### Aim of the task
Produce word for word the lines of the data below running from the one that has "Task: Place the" to the one that has "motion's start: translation", inclusive, and no others.

++++ Input data

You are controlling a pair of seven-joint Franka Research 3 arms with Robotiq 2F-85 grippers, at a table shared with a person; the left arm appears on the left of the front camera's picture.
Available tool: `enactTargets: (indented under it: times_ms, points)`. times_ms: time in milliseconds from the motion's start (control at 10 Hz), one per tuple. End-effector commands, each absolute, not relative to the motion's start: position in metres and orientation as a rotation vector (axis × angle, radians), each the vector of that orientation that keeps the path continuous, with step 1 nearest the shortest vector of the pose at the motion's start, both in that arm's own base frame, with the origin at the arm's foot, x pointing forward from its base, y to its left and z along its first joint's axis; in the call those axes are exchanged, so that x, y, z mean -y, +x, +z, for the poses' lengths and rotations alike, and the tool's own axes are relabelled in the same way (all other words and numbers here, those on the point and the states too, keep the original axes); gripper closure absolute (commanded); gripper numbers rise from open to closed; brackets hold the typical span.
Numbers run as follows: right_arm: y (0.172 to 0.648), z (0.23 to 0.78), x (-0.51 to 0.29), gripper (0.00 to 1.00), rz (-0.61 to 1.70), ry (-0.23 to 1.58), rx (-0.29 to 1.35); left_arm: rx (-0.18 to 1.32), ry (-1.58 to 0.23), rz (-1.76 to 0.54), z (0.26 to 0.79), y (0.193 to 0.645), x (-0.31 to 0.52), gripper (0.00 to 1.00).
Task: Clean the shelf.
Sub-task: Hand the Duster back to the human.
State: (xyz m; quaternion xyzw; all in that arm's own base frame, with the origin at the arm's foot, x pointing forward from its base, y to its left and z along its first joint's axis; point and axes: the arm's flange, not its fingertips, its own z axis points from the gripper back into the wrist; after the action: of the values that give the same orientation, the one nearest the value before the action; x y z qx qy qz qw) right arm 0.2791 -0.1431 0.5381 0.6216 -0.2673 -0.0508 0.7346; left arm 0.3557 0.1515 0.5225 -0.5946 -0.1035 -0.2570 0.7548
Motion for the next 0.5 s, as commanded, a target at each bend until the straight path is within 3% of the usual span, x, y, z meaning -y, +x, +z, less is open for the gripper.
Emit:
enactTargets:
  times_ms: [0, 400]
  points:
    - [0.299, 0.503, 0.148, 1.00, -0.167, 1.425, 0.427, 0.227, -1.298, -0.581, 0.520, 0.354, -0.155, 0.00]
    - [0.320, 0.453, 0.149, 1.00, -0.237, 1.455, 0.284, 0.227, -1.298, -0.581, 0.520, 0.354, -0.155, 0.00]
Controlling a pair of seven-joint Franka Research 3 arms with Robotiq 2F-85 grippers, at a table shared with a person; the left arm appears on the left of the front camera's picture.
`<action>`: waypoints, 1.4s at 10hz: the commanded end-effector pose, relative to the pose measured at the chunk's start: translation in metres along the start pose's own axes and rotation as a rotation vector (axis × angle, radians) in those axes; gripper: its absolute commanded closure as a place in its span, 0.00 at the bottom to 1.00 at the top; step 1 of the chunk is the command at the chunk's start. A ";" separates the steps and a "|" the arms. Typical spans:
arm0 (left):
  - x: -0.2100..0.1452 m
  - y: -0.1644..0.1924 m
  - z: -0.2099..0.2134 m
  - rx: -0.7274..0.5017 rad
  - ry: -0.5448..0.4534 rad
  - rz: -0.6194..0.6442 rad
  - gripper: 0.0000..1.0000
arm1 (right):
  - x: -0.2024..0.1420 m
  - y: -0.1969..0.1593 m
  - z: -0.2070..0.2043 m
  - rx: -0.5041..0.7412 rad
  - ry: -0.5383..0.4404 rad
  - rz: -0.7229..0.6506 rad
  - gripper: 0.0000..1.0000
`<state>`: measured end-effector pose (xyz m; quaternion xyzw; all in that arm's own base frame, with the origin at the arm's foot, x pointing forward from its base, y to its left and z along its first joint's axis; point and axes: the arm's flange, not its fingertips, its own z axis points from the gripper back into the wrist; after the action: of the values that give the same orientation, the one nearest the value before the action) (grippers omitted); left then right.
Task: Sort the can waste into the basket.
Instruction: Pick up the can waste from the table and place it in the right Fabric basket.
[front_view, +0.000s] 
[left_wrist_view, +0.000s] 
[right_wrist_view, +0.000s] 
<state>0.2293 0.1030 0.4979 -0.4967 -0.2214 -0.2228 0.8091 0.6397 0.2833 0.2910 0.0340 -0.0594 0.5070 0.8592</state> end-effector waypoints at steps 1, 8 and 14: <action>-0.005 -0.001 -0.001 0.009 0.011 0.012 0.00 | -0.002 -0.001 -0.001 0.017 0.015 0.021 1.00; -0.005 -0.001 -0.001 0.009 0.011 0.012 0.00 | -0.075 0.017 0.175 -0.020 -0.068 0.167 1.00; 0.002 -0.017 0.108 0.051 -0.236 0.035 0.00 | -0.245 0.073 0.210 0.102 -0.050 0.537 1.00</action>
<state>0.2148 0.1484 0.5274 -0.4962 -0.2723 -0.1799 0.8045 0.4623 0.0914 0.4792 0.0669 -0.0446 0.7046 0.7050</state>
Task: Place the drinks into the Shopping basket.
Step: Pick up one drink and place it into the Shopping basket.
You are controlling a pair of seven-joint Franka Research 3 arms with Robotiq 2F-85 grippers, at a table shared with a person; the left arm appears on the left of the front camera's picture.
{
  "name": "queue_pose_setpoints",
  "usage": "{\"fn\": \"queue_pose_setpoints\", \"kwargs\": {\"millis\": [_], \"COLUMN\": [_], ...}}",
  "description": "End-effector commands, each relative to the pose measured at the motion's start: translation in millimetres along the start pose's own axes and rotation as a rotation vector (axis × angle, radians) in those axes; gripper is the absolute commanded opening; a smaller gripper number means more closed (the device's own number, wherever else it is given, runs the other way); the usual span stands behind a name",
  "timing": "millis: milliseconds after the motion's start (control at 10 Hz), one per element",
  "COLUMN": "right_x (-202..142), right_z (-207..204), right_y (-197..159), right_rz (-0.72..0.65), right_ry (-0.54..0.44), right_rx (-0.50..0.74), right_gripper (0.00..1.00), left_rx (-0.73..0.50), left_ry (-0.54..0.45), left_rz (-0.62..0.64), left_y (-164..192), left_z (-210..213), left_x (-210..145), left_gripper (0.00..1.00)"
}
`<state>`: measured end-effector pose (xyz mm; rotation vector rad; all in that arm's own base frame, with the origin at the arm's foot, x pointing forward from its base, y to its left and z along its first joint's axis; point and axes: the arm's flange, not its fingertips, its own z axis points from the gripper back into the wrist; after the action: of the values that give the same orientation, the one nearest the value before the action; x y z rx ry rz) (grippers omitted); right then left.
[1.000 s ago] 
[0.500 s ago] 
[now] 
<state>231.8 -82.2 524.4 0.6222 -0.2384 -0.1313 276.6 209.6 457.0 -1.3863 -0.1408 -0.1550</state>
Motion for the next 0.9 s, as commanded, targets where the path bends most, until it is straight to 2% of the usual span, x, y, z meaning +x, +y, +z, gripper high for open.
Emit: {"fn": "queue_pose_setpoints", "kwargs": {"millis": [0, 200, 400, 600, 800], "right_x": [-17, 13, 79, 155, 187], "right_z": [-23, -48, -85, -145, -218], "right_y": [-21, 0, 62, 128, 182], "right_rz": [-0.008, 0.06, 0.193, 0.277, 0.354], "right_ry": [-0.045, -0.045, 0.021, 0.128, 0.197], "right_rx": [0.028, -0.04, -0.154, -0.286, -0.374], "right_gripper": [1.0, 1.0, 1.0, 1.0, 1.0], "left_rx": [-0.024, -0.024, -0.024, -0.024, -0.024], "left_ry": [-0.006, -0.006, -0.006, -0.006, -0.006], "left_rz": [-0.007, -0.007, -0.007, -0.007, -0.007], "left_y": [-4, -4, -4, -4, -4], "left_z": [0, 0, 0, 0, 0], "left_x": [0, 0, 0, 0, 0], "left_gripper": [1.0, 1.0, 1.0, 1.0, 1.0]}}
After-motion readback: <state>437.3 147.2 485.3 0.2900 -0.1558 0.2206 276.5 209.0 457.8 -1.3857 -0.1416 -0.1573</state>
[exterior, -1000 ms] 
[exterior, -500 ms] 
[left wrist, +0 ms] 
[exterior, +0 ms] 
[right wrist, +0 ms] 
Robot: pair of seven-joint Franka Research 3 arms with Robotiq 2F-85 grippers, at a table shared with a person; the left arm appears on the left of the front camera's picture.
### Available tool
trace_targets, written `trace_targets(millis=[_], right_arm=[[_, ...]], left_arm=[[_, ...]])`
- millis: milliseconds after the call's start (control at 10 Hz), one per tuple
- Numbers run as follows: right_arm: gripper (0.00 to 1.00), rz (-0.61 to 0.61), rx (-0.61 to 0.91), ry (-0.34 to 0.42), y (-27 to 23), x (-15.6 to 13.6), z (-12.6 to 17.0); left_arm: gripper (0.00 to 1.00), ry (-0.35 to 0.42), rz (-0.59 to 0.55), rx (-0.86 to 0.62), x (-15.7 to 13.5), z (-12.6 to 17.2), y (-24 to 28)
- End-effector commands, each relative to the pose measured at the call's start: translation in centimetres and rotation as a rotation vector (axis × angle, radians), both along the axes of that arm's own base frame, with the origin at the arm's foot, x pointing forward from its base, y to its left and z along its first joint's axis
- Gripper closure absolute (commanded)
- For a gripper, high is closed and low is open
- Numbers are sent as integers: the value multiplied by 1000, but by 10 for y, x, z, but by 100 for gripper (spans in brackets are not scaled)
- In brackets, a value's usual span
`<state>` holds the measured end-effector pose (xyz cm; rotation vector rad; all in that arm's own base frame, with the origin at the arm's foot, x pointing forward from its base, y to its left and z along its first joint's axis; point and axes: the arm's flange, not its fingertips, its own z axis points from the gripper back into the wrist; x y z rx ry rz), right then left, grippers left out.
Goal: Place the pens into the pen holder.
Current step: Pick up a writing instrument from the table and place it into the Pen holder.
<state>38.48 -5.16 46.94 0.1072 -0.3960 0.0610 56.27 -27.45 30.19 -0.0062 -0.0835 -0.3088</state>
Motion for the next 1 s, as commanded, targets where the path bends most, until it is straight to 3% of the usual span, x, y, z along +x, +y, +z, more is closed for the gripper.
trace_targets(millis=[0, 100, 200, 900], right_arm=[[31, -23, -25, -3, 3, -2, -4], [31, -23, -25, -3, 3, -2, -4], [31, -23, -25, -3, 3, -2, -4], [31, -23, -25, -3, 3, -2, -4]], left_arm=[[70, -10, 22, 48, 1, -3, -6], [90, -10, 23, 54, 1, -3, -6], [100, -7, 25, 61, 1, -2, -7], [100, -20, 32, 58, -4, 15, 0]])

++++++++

### Response box
Task: Place the drinks into the Shopping basket.
Step: Pick up one drink and place it into the Shopping basket.
You are controlling a pair of seven-joint Franka Research 3 arms with Robotiq 2F-85 grippers, at a table shared with a person; the left arm appears on the left of the front camera's picture.
{
  "name": "queue_pose_setpoints",
  "usage": "{\"fn\": \"queue_pose_setpoints\", \"kwargs\": {\"millis\": [_], \"COLUMN\": [_], ...}}",
  "description": "End-effector commands, each relative to the pose measured at the motion's start: translation in millimetres along the start pose's own axes and rotation as a rotation vector (axis × angle, radians) in those axes; gripper is the absolute commanded opening; a smaller gripper number means more closed (the device's own number, wherever else it is given, runs the other way); the usual span stands behind a name",

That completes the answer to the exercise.